(EXERCISE AIM)
In your reply, write out each entry exactly as given.

(EXERCISE INPUT)
━━━━━━━━━━

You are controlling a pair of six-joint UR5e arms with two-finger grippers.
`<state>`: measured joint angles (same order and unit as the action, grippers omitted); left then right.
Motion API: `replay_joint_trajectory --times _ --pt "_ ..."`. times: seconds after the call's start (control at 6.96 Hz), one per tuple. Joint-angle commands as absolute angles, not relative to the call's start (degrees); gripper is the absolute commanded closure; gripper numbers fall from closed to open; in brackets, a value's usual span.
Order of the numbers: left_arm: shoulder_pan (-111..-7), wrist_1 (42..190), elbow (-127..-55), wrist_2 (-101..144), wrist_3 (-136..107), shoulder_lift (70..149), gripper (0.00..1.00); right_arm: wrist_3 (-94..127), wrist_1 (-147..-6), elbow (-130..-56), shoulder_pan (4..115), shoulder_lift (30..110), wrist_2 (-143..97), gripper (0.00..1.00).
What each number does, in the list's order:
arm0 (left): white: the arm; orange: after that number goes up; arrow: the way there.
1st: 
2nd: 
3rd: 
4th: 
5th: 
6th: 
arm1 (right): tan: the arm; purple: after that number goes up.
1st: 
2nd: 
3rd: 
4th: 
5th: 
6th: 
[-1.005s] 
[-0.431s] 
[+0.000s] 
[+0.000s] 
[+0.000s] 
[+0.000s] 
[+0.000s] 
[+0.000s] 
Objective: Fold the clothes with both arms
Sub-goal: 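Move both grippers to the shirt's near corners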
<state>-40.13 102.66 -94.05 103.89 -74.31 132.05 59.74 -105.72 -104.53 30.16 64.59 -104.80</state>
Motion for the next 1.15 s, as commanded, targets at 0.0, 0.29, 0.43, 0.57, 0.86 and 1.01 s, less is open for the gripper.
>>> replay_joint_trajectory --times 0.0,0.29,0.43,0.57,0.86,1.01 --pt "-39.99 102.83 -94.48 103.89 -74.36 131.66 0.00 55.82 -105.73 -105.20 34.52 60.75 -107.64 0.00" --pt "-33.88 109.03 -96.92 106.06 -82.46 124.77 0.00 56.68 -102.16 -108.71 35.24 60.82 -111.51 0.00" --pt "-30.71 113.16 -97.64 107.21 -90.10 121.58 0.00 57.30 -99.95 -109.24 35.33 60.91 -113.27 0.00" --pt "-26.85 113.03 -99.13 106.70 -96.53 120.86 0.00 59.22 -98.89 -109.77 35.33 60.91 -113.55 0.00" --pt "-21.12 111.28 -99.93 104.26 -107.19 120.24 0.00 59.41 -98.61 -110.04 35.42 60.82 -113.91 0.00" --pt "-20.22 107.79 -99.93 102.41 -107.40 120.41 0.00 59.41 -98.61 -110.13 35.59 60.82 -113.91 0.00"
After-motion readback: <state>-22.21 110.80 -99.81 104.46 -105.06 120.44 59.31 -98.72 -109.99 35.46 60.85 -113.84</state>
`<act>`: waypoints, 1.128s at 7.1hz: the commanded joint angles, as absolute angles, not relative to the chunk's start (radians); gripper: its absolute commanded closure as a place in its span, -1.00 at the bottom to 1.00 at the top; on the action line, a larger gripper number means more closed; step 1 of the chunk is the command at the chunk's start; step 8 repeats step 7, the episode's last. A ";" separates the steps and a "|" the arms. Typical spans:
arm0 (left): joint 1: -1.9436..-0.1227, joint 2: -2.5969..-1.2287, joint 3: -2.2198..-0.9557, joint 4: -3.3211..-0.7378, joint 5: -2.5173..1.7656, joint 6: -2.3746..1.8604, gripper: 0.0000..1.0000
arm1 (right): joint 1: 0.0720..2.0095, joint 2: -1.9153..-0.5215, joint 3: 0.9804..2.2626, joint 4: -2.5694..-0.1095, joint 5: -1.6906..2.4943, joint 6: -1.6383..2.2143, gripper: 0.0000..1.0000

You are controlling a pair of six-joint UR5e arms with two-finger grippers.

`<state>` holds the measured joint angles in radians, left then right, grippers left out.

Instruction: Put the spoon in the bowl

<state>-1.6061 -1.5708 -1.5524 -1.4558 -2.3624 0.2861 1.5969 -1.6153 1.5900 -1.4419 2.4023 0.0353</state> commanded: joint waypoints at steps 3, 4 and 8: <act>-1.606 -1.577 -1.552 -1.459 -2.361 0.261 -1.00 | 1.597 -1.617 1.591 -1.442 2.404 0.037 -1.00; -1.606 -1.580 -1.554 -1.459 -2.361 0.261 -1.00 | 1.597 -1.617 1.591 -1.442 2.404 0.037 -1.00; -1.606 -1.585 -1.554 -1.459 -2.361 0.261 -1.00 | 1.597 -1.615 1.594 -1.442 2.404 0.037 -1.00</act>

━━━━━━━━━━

(ANSWER FOR THE TASK)
You are controlling a pair of six-joint UR5e arms with two-finger grippers.
`<state>`: measured joint angles (same order and unit as the action, grippers omitted); left then right.
Motion API: `replay_joint_trajectory --times _ --pt "_ ..."`. times: seconds after the call's start (control at 6.96 Hz), one per tuple. Joint-angle commands as absolute angles, not relative to the call's start (degrees); gripper is the absolute commanded closure; gripper numbers fall from closed to open; in brackets, a value's usual span.
Order of the numbers: left_arm: shoulder_pan (-111..-7), wrist_1 (42..190), elbow (-127..-55), wrist_2 (-101..144), wrist_3 (-136..107), shoulder_lift (70..149), gripper (0.00..1.00); right_arm: wrist_3 (-94..127), wrist_1 (-147..-6), elbow (-130..-56), shoulder_pan (4..115), shoulder_lift (30..110), wrist_2 (-143..97), gripper (0.00..1.00).
What each number does, in the list's order:
arm0 (left): white: the arm; orange: after that number goes up; arrow: the way there.
1st: 
2nd: 
3rd: 
4th: 
5th: 
6th: 
arm1 (right): tan: the arm; purple: after that number goes up.
1st: 
2nd: 
3rd: 
4th: 
5th: 
6th: 
[-1.005s] 
[-0.431s] 
[+0.000s] 
[+0.000s] 
[+0.000s] 
[+0.000s] 
[+0.000s] 
[+0.000s] 
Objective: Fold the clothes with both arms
Sub-goal: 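Move both grippers to the shirt's near corners
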<state>-40.13 102.66 -94.05 103.89 -74.31 132.05 59.74 -105.72 -104.53 30.16 64.59 -104.80</state>
Motion for the next 1.15 s, as commanded, targets at 0.0, 0.29, 0.43, 0.57, 0.86 and 1.01 s, less is open for the gripper.
>>> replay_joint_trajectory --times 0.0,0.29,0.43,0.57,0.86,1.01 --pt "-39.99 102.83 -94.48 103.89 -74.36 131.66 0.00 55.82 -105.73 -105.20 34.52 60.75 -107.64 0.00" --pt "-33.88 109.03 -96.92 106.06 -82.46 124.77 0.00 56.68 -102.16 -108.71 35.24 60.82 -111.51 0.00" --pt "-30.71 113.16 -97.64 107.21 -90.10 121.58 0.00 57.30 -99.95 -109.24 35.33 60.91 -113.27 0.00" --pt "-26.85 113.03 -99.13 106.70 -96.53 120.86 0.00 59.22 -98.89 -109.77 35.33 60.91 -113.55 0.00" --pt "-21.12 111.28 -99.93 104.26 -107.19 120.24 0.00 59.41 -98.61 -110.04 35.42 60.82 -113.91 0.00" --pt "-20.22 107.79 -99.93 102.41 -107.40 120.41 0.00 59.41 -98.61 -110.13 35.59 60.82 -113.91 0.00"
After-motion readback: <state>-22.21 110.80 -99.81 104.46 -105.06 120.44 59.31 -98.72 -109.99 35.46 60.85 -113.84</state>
`<act>`: waypoints, 1.128s at 7.1hz: the commanded joint angles, as absolute angles, not relative to the chunk's start (radians); gripper: its absolute commanded closure as a place in its span, -1.00 at the bottom to 1.00 at the top; on the action line, a larger gripper number means more closed; step 1 of the chunk is the command at the chunk's start; step 8 repeats step 7, the episode's last. A ";" separates the steps and a "|" the arms. Typical spans:
arm0 (left): joint 1: -1.9436..-0.1227, joint 2: -2.5969..-1.2287, joint 3: -2.2198..-0.9557, joint 4: -3.3211..-0.7378, joint 5: -2.5173..1.7656, joint 6: -2.3746..1.8604, gripper: 0.0000..1.0000
arm1 (right): joint 1: 0.0720..2.0095, joint 2: -1.9153..-0.5215, joint 3: 0.9804..2.2626, joint 4: -2.5694..-0.1095, joint 5: -1.6906..2.4943, joint 6: -1.6383..2.2143, gripper: 0.0000..1.0000

You are controlling a pair of six-joint UR5e arms with two-finger grippers.

`<state>` holds the measured joint angles in radians, left then right, grippers left out.

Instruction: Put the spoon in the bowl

<state>-1.6061 -1.5708 -1.5524 -1.4558 -2.3624 0.2861 1.5969 -1.6153 1.5900 -1.4419 2.4023 0.0353</state> commanded: joint waypoints at steps 3, 4 and 8: <act>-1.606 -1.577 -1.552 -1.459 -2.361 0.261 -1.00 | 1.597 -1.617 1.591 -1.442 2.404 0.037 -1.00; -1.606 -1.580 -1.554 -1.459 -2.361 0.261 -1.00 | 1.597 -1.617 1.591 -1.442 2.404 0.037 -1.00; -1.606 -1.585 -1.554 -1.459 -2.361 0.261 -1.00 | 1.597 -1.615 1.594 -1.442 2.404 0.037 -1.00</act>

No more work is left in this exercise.